Spark Connection Via JDBC Driver

Apache Spark is a popular big data distributed processing system which is frequently used in data management ETL process and Machine Learning applications.

Using the open-source type 4 JDBC Driver for TigerGraph, you can read and write data between Spark and TigerGraph. This is a two-way data connection.

Diagram showing streaming and static data sources using Apache Spark and the TigerGraph JDBC server to perform two-way communication with TigerGraph services. The TigerGraph services shown are Graph Insights and applications, graph business intelligence, and graph visualization, all under the theme of Real-Time Graph Analytics.
Figure 1. Apache Spark, containing streaming and static data sources, uses the JDBC driver to communicate back and forth with TigerGraph in order to perform graph analytics.

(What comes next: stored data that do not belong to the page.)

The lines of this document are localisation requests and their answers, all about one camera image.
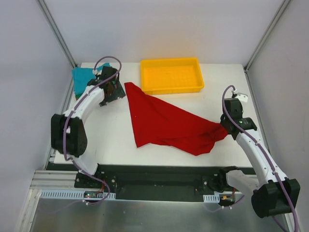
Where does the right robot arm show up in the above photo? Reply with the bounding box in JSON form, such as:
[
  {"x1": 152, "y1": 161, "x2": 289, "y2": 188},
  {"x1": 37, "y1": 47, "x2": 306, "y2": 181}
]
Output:
[{"x1": 208, "y1": 98, "x2": 300, "y2": 218}]

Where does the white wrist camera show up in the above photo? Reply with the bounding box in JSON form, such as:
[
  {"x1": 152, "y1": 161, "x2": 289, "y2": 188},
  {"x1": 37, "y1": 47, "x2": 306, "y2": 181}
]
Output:
[
  {"x1": 92, "y1": 70, "x2": 100, "y2": 75},
  {"x1": 232, "y1": 90, "x2": 249, "y2": 102}
]

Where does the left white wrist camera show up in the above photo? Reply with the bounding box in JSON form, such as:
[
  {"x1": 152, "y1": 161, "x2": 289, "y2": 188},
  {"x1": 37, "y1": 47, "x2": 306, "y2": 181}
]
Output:
[{"x1": 92, "y1": 70, "x2": 100, "y2": 75}]

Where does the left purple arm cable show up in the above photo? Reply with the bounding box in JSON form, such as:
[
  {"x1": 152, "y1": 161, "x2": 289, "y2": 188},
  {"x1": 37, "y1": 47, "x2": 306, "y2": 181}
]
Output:
[{"x1": 63, "y1": 56, "x2": 122, "y2": 179}]

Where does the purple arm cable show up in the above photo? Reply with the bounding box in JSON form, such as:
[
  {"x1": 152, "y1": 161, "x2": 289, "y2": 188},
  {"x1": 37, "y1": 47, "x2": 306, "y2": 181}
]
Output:
[
  {"x1": 222, "y1": 85, "x2": 300, "y2": 232},
  {"x1": 63, "y1": 56, "x2": 122, "y2": 179}
]

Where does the right white cable duct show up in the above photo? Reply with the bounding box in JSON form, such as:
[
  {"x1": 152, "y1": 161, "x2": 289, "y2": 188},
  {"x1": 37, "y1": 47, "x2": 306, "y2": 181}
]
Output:
[{"x1": 203, "y1": 194, "x2": 220, "y2": 203}]

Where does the white cable duct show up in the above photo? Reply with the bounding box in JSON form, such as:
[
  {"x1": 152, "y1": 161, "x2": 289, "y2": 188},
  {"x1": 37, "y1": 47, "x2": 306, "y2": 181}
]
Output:
[
  {"x1": 203, "y1": 194, "x2": 220, "y2": 203},
  {"x1": 41, "y1": 189, "x2": 116, "y2": 201}
]

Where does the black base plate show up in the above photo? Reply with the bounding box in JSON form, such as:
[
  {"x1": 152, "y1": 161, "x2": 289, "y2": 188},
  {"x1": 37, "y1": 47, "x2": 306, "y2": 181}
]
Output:
[{"x1": 45, "y1": 163, "x2": 244, "y2": 202}]

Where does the red t shirt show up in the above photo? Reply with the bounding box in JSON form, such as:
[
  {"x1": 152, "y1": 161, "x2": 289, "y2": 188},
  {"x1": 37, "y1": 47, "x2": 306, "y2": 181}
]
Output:
[{"x1": 125, "y1": 82, "x2": 227, "y2": 156}]

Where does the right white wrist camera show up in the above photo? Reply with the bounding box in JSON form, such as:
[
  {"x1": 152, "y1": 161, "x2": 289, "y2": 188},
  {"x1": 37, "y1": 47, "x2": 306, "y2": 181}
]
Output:
[{"x1": 232, "y1": 90, "x2": 249, "y2": 102}]

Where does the folded teal t shirt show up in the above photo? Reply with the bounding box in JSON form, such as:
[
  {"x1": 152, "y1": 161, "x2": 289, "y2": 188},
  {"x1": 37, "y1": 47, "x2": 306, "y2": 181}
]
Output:
[{"x1": 71, "y1": 62, "x2": 113, "y2": 95}]

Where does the yellow plastic bin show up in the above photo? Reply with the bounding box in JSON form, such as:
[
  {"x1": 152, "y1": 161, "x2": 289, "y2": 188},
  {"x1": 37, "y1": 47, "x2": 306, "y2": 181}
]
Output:
[{"x1": 140, "y1": 58, "x2": 205, "y2": 95}]

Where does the right aluminium frame post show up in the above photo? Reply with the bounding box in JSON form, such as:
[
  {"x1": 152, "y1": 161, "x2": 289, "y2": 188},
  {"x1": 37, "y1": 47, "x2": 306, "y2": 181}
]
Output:
[{"x1": 244, "y1": 0, "x2": 293, "y2": 73}]

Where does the aluminium frame post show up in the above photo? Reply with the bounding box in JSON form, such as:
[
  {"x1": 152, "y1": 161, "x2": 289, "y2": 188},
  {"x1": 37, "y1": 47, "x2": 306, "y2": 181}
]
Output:
[
  {"x1": 244, "y1": 0, "x2": 293, "y2": 73},
  {"x1": 36, "y1": 0, "x2": 77, "y2": 68}
]

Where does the left aluminium frame post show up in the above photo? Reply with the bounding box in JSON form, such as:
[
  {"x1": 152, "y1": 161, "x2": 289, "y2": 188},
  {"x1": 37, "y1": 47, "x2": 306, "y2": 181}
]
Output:
[{"x1": 36, "y1": 0, "x2": 77, "y2": 68}]

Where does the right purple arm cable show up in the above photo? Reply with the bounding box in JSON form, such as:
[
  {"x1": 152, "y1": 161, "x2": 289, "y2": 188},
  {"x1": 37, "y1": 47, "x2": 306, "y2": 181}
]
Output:
[{"x1": 222, "y1": 85, "x2": 300, "y2": 232}]

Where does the aluminium front rail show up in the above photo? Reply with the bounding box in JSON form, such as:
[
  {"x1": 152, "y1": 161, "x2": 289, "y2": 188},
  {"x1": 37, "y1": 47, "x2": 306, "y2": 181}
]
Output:
[{"x1": 30, "y1": 169, "x2": 294, "y2": 194}]

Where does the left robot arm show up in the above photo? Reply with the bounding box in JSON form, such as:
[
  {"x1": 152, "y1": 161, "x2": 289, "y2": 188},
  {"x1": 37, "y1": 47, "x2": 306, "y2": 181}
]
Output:
[{"x1": 51, "y1": 66, "x2": 126, "y2": 188}]

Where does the left white cable duct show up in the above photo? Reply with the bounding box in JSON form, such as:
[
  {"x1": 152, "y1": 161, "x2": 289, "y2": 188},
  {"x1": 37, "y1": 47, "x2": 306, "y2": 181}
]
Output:
[{"x1": 41, "y1": 189, "x2": 116, "y2": 201}]

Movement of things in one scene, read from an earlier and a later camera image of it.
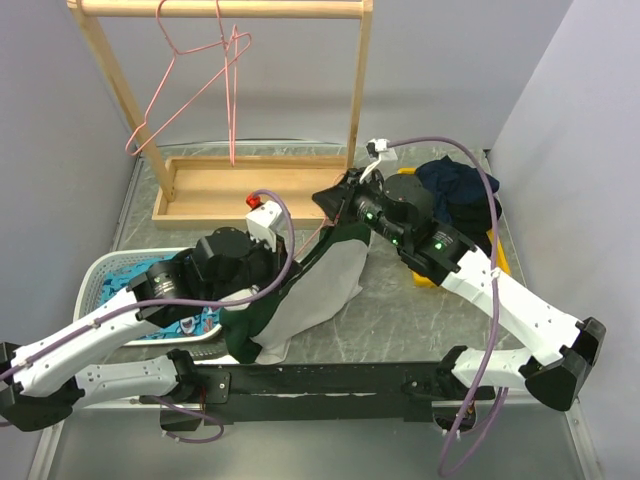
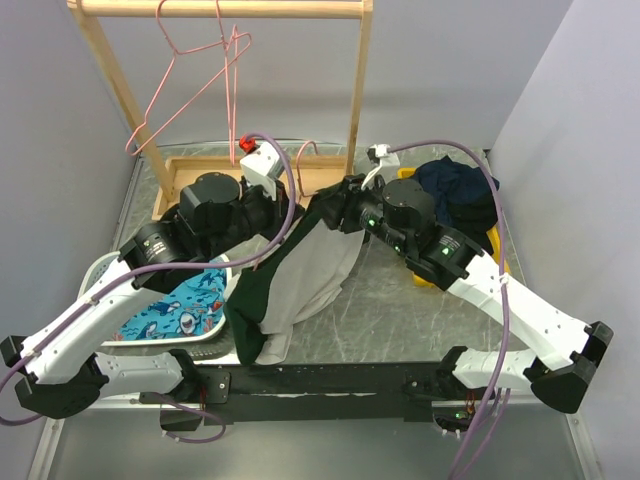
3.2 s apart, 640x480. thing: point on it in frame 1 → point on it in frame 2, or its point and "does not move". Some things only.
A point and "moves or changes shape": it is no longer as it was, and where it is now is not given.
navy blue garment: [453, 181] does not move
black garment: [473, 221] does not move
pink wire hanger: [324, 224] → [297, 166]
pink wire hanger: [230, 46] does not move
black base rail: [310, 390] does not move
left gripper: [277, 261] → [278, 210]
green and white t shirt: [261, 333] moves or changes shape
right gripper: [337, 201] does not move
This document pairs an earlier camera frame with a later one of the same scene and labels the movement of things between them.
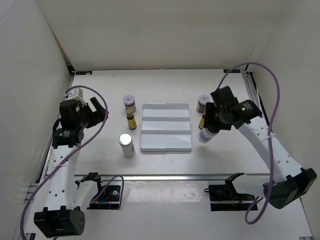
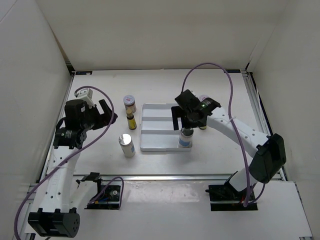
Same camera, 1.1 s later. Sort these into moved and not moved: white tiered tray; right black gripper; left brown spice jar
Moved: right black gripper
Not moved: white tiered tray; left brown spice jar
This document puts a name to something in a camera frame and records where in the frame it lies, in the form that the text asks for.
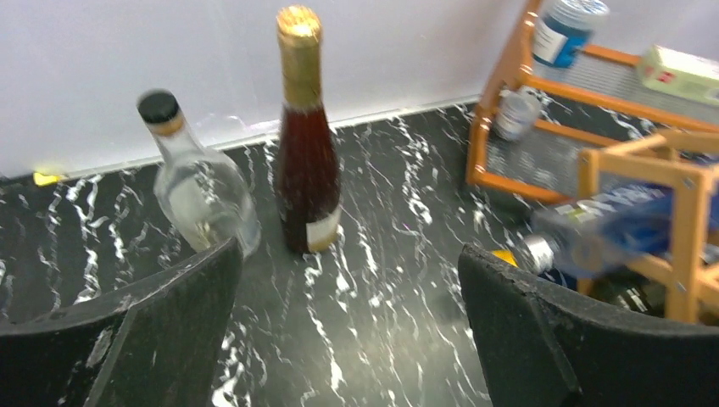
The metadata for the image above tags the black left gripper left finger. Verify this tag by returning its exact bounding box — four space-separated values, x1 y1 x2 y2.
1 239 243 406

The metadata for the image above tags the green white box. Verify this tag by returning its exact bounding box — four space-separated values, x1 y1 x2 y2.
636 45 718 106

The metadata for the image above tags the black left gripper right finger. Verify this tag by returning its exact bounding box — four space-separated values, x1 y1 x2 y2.
458 244 718 406

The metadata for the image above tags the blue square bottle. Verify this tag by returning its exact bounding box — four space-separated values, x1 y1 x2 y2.
522 182 719 279

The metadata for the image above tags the orange wooden shelf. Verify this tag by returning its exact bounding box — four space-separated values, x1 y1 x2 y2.
465 1 718 204

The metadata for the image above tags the blue white jar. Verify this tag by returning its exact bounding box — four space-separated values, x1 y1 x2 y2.
532 0 610 69

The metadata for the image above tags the clear glass bottle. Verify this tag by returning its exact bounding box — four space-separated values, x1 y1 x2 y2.
137 89 261 258

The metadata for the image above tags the dark red wine bottle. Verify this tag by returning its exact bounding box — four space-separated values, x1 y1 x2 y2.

The Github Link to the JDBC Driver is https://github.com/tigergraph/ecosys/tree/master/tools/etl/tg-jdbc-driver
The README file there provides more details.

TigerGraph JDBC connector is streaming in data via REST endpoints. No data throttle mechanism is in place yet. When the incoming concurrent JDBC connection number exceeds the configured hardware capacity limit, the overload may cause the system to stop responding.

If you use spark job to connect TigerGraph via JDBC, we recommend your concurrent spark loading jobs be capped at 10 with the following per job configuration. This limits the concurrent JDBC connections to 40.

—num-executors 2  /* 2 executors per job */
—executor-cores 2 /* 1 executor take 2 cores */

Note that the TigerGraph JDBC Driver has more use cases than just as a Spark Connection. You can use TigerGraph’s JDBC Driver for your Java and Python applications. This is an open source project.